Task objective: Copy the listing exactly, leaving out every picture.

Stored data:

━━━━━━━━━━━━━━━━━━━━━━━━━━━━━━

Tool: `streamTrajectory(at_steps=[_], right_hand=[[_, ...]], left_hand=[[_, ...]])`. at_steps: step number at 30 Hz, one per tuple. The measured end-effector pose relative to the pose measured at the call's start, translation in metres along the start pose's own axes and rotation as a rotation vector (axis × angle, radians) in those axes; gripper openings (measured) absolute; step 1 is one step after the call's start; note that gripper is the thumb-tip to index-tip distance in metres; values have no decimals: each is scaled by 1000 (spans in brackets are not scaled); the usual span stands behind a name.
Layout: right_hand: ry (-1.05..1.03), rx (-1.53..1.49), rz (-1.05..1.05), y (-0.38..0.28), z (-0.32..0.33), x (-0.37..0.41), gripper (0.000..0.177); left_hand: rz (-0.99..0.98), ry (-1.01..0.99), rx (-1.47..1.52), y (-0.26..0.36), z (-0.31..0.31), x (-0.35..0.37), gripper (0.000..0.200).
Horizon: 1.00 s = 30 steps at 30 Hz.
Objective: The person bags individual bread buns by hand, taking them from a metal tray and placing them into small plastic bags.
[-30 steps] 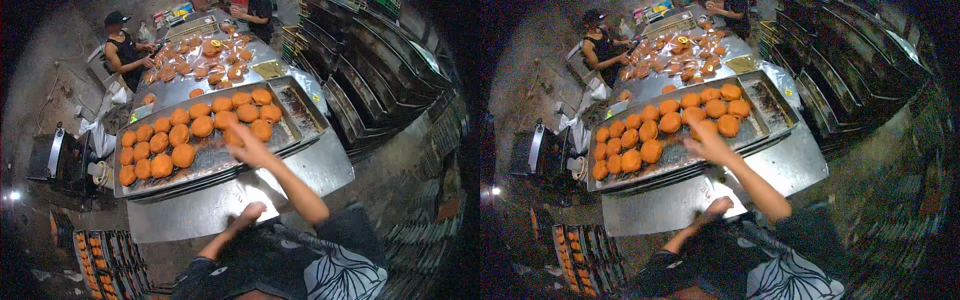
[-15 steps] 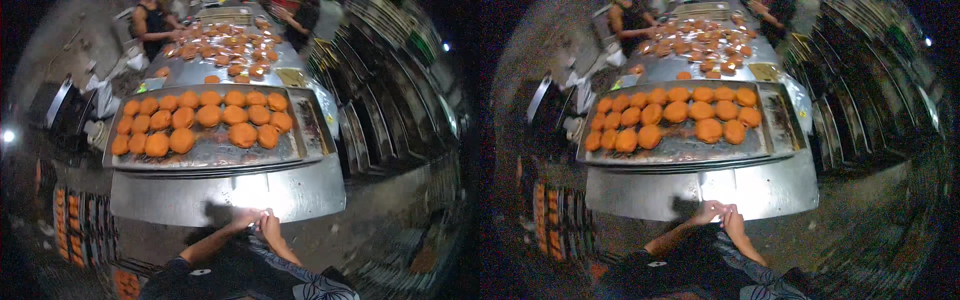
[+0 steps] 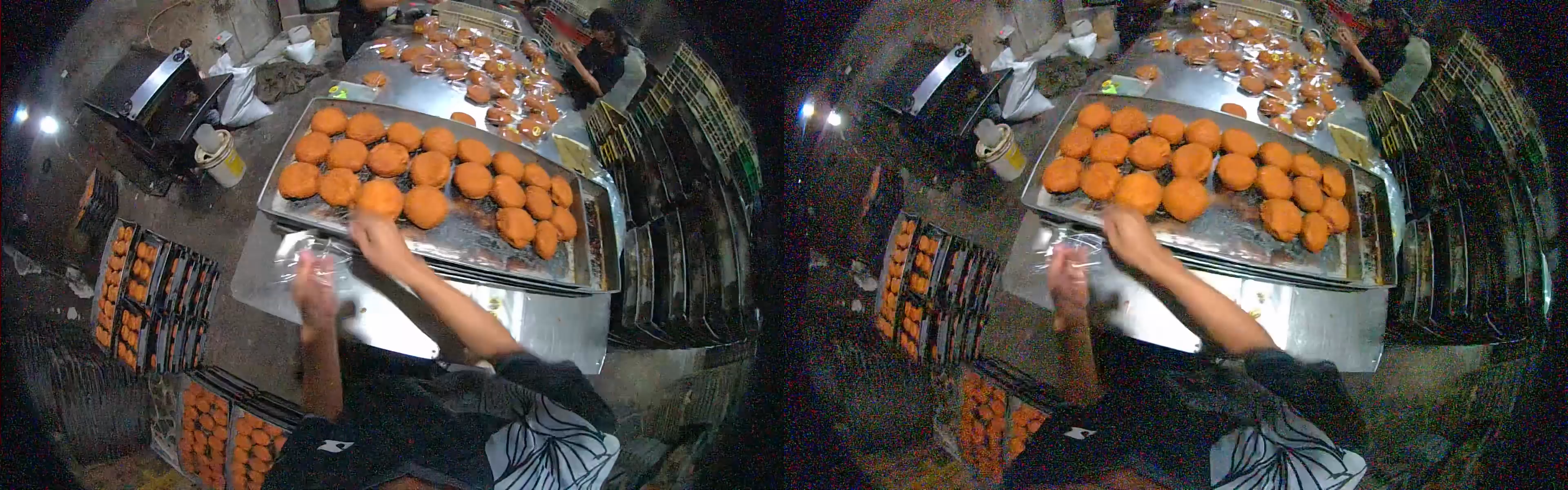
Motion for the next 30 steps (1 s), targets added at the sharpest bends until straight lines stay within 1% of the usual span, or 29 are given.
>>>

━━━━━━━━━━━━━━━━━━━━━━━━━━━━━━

Response below:
Tool: `streamTrajectory(at_steps=[_], right_hand=[[_, ...]], left_hand=[[_, ...]])`. at_steps: step number at 30 Hz, one per tuple. The measured end-effector pose relative to the pose measured at the call's start, translation in metres along the start pose's own axes and rotation as a rotation vector (axis × angle, radians) in those axes; gripper openings (measured) absolute; step 1 is one step after the call's start; note that gripper is the thumb-tip to index-tip distance in metres; values have no decimals: each is scaled by 1000 (spans in brackets are not scaled); the usual span stands behind a name.
Layout: right_hand: ry (-1.05..1.03), rx (-1.53..1.49), rz (-1.05..1.05), y (-0.38..0.28), z (-0.32..0.33), x (-0.37..0.41), gripper (0.000..0.177); left_hand: rz (-0.99..0.98), ry (-1.01..0.99), rx (-1.47..1.52), y (-0.26..0.36), z (-0.31..0.31), x (-0.35..0.37), gripper (0.000..0.200).
Horizon: 1.00 s = 30 steps at 30 Hz.
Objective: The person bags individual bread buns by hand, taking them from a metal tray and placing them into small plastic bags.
[-30 steps] 
[-15 steps] 
[+0 steps] 
Motion for the next 30 steps (1 s), targets added at the sharpest bends until straight lines stay within 1% of the usual span, or 29 are given.
>>>

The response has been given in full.